E proprio dall’analisi Istat-Federconsumatori, Cavion fa un’attenta analisi locale che non può certo prescindere dalla situazione nazionale. «Le preoccupazioni ci sono – ammette il presidente – il lavoro non sta dando grande spinta per guardare al futuro con occhi benevoli. Non vediamo né una spinta di sviluppo né una legata agli investimenti, diciamo che la nostra economia sta viaggiando con il freno a mano tirato. Poi noi cerchiamo di essere sempre fiduciosi però occorre avere anche qualche segnale da parte del Governo proprio nell’ottica del “fare impresa”». E Cavion identifica questi segnali dando loro un nome e un’identità chiara e specifica: «Il costo dell’energia e della mano d’opera è altissimo. Purtroppo poi non sempre troviamo personale preparato per le nostre aziende perché manca una politica di formazione e questo apre un altro problema: quale ricambio generazionale possiamo dare alle nostre maestranze?». Una «ricetta» potrebbe essere «copiare» da chi sta avendo buoni risultati e per fare questo però occorre avere un po’ di umiltà. «Capisco che inventare qualcosa non sia facile – mette le mani avanti Cavion – però abbiamo davanti agli occhi dei modelli vincenti – e penso ad esempio al sistema duale tedesco di alternanza scuola lavoro – dal quale si possono trarre spunti. Però per capire che gli altri hanno delle potenzialità e settori che ben funzionano occorre guardare fuori da casa nostra con umiltà. E questo, ai nostri Governi, in genere manca. Quando se ne insedia uno nuovo tendenzialmente getta via tutto quello che è stato realizzato, come si suol dire butta via l’acqua sporca con tutto il bambino. Ma è possibile che nessuno realizzi nulla di buono e che sia tutto da gettare? Non credo… Umilmente si guarda a ciò che c’è di buono e da lì si va avanti. Altrimenti è come se volessimo costruire una casa e ogni volta che c’è un passaggio di muratori si buttasse tutto: così facendo gli altri Stati hanno case e grattacieli, noi siamo ancora a capire se si riesce ad andare oltre al primo scalino».

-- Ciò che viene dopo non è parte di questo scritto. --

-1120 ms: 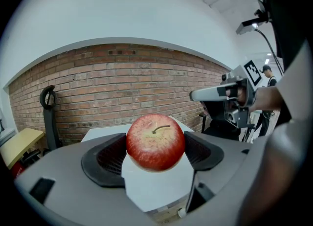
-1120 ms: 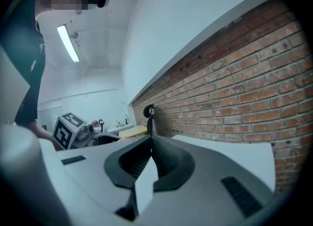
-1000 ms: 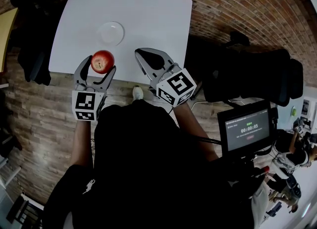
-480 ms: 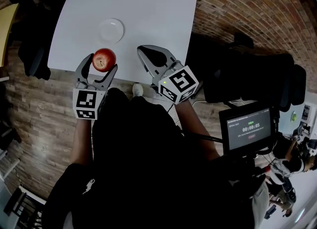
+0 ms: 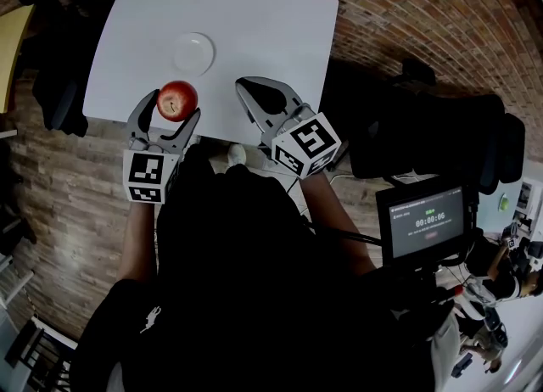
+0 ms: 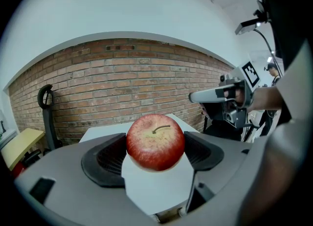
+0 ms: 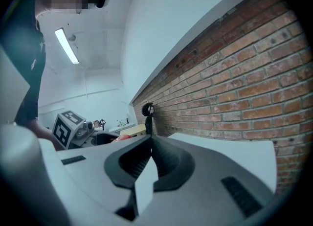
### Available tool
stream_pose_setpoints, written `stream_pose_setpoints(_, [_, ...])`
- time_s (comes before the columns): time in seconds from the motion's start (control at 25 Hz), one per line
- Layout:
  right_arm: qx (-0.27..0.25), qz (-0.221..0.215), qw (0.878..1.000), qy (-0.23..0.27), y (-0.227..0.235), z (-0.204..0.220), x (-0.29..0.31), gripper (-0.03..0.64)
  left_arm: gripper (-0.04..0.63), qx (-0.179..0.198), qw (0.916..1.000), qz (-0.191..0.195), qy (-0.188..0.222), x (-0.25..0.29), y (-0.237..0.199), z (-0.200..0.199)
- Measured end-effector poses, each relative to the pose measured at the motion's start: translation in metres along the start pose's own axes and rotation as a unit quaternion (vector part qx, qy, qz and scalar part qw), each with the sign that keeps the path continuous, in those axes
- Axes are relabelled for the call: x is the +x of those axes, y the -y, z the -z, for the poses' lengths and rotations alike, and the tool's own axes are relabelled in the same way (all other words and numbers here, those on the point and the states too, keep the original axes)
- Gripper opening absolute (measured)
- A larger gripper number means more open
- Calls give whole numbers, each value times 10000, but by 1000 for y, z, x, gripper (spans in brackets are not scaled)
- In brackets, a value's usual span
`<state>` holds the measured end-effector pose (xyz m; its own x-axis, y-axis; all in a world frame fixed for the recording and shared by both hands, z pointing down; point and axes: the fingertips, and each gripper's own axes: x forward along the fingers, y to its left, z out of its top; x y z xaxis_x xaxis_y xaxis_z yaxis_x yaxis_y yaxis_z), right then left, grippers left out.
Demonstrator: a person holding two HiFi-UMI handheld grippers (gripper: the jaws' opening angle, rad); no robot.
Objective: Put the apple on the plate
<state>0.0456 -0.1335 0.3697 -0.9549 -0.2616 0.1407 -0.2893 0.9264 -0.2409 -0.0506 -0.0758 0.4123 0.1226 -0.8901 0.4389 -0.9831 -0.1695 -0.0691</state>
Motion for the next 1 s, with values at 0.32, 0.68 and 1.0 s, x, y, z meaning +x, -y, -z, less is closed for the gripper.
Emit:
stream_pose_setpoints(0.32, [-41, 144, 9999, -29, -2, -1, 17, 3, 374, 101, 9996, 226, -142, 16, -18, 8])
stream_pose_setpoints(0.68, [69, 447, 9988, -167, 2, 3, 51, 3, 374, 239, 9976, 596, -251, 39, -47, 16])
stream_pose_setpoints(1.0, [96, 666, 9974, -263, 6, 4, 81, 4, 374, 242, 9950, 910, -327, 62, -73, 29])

Burocrazia che ingessa tutto

Fra gli annosi problemi del Bel Paese, inoltre, c’è la farraginosa e complessa macchina burocratica. «Abbiamo una burocrazia che ingessa tutto – scandisce Cavion – e questo è un grosso ostacolo per chi vuole fare impresa. Se poi pensiamo che l’utile di impresa di una Pmi è di circa 100mila euro e, tolti dai 67 ai 69mila euro di tasse – cosa rimane? I restanti 30mila euro sono circa lo stipendio di un operaio che però non ha il rischio di impresa e la responsabilità civile e penale nei confronti di terzi. Per cui – a conti fatti – a queste condizioni vale la pena fare impresa in Italia?».